The psychiatric department at King's College London (now who is it that works there? :() has been awarded a third of a million pounds by the MRC to undertake the research below. Now why couldn't they give it to some serious and appropriate research into the actual disease ME? Well, I guess we can all provide some answers to that.:p:whistle:



http://gtr.rcuk.ac.uk/project/F3584D06-7F9C-44E0-A049-B66D08452816

Chronic fatigue syndrome (CFS) is a medical condition in which patients feel persistently and overwhelmingly tired and run down, both physically and mentally. In addition, they have difficulty with concentration, flu-like symptoms and aches and pains. This condition interferes with daily life activity, and, in some patients, is profoundly disabling. Although many years of research have been conduced on CFS, we still do not know what is causing it.

One biological system that is involved in CFS is the "immune system", that is, the system dedicated to fight infections in our body. Indeed, in many cases CFS is triggered by an infection, but then the symptoms continue even after the infection has been eliminated. Specifically, infections are always accompanied by acute fatigue and flu-like symptoms, as a consequence of the infection-driven immune activation; however, in patients with CFS the immune activation and the associated fatigue and flu-like symptoms persist for months or years. Moreover, there is evidence that the immune system is in a state of "hyper-activity" in patients with CFS, as if they were fighting an infective agent, even though they do not have an ongoing infection.

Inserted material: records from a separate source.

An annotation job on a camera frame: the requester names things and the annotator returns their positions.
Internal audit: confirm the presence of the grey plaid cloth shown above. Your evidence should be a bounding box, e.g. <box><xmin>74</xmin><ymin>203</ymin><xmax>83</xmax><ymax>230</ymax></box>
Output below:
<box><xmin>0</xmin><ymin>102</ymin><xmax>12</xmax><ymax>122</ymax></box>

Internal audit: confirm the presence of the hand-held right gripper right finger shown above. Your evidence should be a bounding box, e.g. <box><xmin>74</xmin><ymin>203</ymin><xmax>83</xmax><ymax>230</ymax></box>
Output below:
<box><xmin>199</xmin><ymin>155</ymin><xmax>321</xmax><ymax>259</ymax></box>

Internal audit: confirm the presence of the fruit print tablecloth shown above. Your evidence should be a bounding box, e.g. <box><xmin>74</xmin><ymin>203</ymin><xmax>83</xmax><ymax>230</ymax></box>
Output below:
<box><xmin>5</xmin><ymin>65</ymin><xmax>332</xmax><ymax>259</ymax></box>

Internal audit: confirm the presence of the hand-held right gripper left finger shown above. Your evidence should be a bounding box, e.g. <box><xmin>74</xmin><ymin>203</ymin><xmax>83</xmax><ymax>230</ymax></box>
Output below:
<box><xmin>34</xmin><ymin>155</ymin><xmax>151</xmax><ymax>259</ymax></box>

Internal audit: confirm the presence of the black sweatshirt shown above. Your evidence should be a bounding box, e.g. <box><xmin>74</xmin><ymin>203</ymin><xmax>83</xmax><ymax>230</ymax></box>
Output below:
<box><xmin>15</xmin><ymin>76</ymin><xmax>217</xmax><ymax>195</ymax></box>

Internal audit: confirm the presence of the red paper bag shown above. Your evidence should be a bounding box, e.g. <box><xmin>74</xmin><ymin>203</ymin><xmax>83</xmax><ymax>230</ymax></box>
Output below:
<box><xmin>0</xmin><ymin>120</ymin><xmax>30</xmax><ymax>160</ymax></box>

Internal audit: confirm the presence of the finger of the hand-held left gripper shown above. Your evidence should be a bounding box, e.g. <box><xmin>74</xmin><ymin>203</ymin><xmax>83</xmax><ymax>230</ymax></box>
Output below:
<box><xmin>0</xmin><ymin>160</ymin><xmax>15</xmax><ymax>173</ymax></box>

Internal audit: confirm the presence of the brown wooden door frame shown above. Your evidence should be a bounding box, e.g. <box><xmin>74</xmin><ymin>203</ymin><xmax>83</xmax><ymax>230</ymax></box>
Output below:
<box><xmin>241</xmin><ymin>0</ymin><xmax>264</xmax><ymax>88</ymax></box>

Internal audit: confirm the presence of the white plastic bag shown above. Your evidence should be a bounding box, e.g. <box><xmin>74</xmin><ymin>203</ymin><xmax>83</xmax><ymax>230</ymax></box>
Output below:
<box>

This project aims to understand exactly this process: how the infection and the acute immune activation evolve into CFS, and what are the risk factors that make this process occur in some individuals but not others. Clearly, trying to study this process in subjects experiencing naturally-acquired infections is very difficult, for the unpredictability of these events. In contrast, we want to model the development of CFS by studying a group of patients that have a pre-existing infection (chronic viral hepatitis C, HCV) and that receive a course of treatment (lasting months) with the immune activator, interferon-alpha (IFN-alpha). IFN-alpha is the treatment of choice for HCV infection. Because it activates the immune system, IFN-alpha also induces fatigue and flu-like symptoms in all patients. Moreover, and of particular relevance for this study, a considerable proportion of patients continue to experience debilitating persistent fatigue, and other symptoms that are similar to CFS, for 6 months or even one year after the cessation of IFN-alpha. This phenomenon strikingly resembles CFS, which, as mentioned above, also persists after the infective/immune trigger has been eliminated. Therefore, we are proposing to use IFN-alpha as a model to understand how an immune trigger induces persistent fatigue even when the initial immune trigger is no longer present.

To do this, we will assess these patients throughout the many months of IFN-alpha treatment and at 6 months after cessation of treatment, in order to identify those with persistent "post-IFN-alpha-treatment" fatigue, and understand what biological and clinical changes lead to this outcome. Moreover, we will compare these patients with a group of patients with CFS and with a group of healthy individuals, conducting the same biological and clinical assessment. We will measure changes occurring in blood hormones that are relevant to the immune function, such as "cytokines" and "cortisol". In addition, we will asses changes in measures of well-being, including physical fitness, concentration, sleep and mood.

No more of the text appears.